= Beginning of Section =
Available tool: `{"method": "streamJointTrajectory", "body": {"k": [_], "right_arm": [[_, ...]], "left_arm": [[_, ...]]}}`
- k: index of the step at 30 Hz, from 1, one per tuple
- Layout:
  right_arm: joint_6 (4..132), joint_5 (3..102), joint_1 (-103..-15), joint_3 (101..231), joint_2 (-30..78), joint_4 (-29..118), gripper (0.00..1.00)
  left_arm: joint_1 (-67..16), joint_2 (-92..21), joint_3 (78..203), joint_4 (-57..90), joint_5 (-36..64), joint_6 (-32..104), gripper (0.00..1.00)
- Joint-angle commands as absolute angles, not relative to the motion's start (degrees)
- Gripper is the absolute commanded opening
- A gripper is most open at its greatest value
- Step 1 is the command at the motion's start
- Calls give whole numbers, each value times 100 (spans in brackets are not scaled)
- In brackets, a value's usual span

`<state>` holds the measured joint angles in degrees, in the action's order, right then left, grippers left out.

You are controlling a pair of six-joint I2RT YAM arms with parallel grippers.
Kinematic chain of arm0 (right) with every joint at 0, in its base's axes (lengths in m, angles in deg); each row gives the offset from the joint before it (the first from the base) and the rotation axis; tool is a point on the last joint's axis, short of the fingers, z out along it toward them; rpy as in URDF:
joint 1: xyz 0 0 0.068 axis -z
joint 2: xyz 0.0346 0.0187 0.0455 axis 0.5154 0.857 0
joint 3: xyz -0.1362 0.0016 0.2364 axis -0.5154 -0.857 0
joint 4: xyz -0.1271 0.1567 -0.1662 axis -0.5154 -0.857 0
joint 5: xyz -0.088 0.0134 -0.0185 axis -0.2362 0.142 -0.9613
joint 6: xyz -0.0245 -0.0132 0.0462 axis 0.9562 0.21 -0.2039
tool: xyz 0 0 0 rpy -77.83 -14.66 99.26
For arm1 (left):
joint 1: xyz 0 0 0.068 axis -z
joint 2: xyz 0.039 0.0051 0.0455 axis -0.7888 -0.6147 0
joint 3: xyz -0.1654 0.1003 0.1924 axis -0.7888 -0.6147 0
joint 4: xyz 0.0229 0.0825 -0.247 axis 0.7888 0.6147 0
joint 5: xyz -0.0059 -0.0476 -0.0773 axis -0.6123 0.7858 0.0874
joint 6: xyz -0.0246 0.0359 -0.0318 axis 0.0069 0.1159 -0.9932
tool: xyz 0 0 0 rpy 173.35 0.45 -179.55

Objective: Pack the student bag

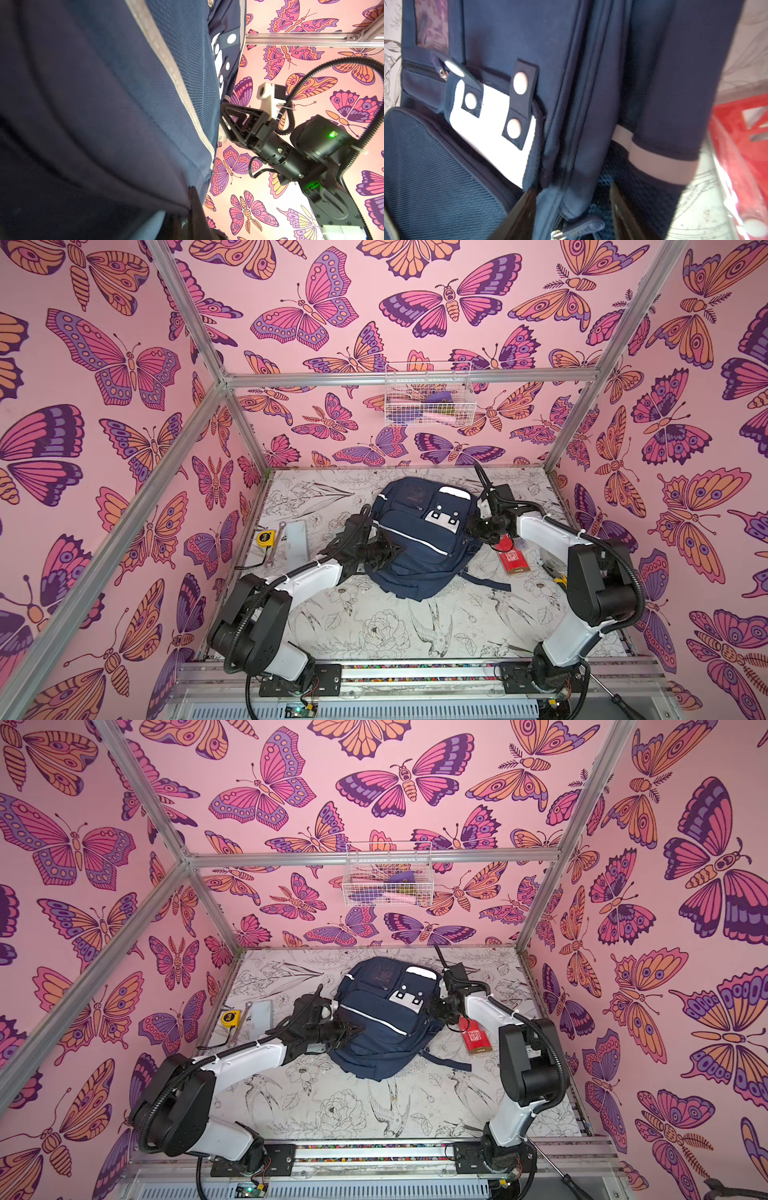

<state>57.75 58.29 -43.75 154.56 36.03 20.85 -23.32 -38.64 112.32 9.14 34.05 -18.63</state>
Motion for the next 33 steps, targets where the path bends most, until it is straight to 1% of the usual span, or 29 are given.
{"method": "streamJointTrajectory", "body": {"k": [1, 3, 6, 11, 14, 18, 19, 22, 24, 27, 30, 32, 33], "right_arm": [[5955, 6202, -4370, 15308, 3615, 2360, 53], [5961, 6311, -4383, 15042, 3438, 2576, 49], [5918, 6356, -4379, 14697, 3108, 2805, 47], [5913, 6422, -4394, 14467, 2850, 2810, 41], [5914, 6347, -4393, 14383, 2747, 2825, 34], [5922, 6342, -4389, 14374, 2690, 2798, 23], [5922, 6353, -4402, 14378, 2695, 2782, 22], [5931, 6343, -4455, 14374, 2692, 2676, 23], [5939, 6223, -4545, 14373, 2490, 2526, 24], [5973, 5434, -4827, 14529, 2362, 1857, 24], [6080, 4385, -5118, 14869, 2310, 982, 32], [6213, 3959, -5297, 15057, 2315, 590, 41], [6265, 3834, -5365, 15131, 2346, 452, 42]], "left_arm": [[-2357, -3892, 11123, 337, 3710, -1910, 0], [-2373, -3935, 11101, 258, 3734, -1950, 0], [-2401, -3987, 11115, 230, 3779, -1968, 0], [-2465, -4026, 11145, 230, 3832, -1959, 0], [-2474, -4042, 11156, 230, 3840, -1950, 0], [-2474, -4047, 11127, 230, 3815, -1942, 0], [-2483, -4054, 11120, 234, 3815, -1937, 0], [-2500, -4067, 11110, 230, 3839, -1924, 0], [-2513, -4087, 11111, 230, 3859, -1924, 0], [-2535, -4068, 11111, 230, 3893, -1924, 0], [-2553, -4058, 11127, 254, 3937, -1924, 0], [-2560, -4049, 11143, 285, 3960, -1902, 0], [-2562, -4033, 11137, 299, 3964, -1890, 0]]}}
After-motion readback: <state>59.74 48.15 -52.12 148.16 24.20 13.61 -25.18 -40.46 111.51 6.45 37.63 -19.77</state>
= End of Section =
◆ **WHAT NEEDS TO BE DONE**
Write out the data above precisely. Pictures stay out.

◆ **THE COMPLETED TASK**
Available tool: `{"method": "streamJointTrajectory", "body": {"k": [_], "right_arm": [[_, ...]], "left_arm": [[_, ...]]}}`
- k: index of the step at 30 Hz, from 1, one per tuple
- Layout:
  right_arm: joint_6 (4..132), joint_5 (3..102), joint_1 (-103..-15), joint_3 (101..231), joint_2 (-30..78), joint_4 (-29..118), gripper (0.00..1.00)
  left_arm: joint_1 (-67..16), joint_2 (-92..21), joint_3 (78..203), joint_4 (-57..90), joint_5 (-36..64), joint_6 (-32..104), gripper (0.00..1.00)
- Joint-angle commands as absolute angles, not relative to the motion's start (degrees)
- Gripper is the absolute commanded opening
- A gripper is most open at its greatest value
- Step 1 is the command at the motion's start
- Calls give whole numbers, each value times 100 (spans in brackets are not scaled)
- In brackets, a value's usual span

`<state>` holds the measured joint angles in degrees, in the action's order, right then left, grippers left out.

You are controlling a pair of six-joint I2RT YAM arms with parallel grippers.
Kinematic chain of arm0 (right) with every joint at 0, in its base's axes (lengths in m, angles in deg); each row gives the offset from the joint before it (the first from the base) and the rotation axis; tool is a point on the last joint's axis, short of the fingers, z out along it toward them; rpy as in URDF:
joint 1: xyz 0 0 0.068 axis -z
joint 2: xyz 0.0346 0.0187 0.0455 axis 0.5154 0.857 0
joint 3: xyz -0.1362 0.0016 0.2364 axis -0.5154 -0.857 0
joint 4: xyz -0.1271 0.1567 -0.1662 axis -0.5154 -0.857 0
joint 5: xyz -0.088 0.0134 -0.0185 axis -0.2362 0.142 -0.9613
joint 6: xyz -0.0245 -0.0132 0.0462 axis 0.9562 0.21 -0.2039
tool: xyz 0 0 0 rpy -77.83 -14.66 99.26
For arm1 (left):
joint 1: xyz 0 0 0.068 axis -z
joint 2: xyz 0.039 0.0051 0.0455 axis -0.7888 -0.6147 0
joint 3: xyz -0.1654 0.1003 0.1924 axis -0.7888 -0.6147 0
joint 4: xyz 0.0229 0.0825 -0.247 axis 0.7888 0.6147 0
joint 5: xyz -0.0059 -0.0476 -0.0773 axis -0.6123 0.7858 0.0874
joint 6: xyz -0.0246 0.0359 -0.0318 axis 0.0069 0.1159 -0.9932
tool: xyz 0 0 0 rpy 173.35 0.45 -179.55

Objective: Pack the student bag


<state>57.75 58.29 -43.75 154.56 36.03 20.85 -23.32 -38.64 112.32 9.14 34.05 -18.63</state>
Motion for the next 33 steps, targets where the path bends most, until it is straight to 1% of the usual span, or 29 are given.
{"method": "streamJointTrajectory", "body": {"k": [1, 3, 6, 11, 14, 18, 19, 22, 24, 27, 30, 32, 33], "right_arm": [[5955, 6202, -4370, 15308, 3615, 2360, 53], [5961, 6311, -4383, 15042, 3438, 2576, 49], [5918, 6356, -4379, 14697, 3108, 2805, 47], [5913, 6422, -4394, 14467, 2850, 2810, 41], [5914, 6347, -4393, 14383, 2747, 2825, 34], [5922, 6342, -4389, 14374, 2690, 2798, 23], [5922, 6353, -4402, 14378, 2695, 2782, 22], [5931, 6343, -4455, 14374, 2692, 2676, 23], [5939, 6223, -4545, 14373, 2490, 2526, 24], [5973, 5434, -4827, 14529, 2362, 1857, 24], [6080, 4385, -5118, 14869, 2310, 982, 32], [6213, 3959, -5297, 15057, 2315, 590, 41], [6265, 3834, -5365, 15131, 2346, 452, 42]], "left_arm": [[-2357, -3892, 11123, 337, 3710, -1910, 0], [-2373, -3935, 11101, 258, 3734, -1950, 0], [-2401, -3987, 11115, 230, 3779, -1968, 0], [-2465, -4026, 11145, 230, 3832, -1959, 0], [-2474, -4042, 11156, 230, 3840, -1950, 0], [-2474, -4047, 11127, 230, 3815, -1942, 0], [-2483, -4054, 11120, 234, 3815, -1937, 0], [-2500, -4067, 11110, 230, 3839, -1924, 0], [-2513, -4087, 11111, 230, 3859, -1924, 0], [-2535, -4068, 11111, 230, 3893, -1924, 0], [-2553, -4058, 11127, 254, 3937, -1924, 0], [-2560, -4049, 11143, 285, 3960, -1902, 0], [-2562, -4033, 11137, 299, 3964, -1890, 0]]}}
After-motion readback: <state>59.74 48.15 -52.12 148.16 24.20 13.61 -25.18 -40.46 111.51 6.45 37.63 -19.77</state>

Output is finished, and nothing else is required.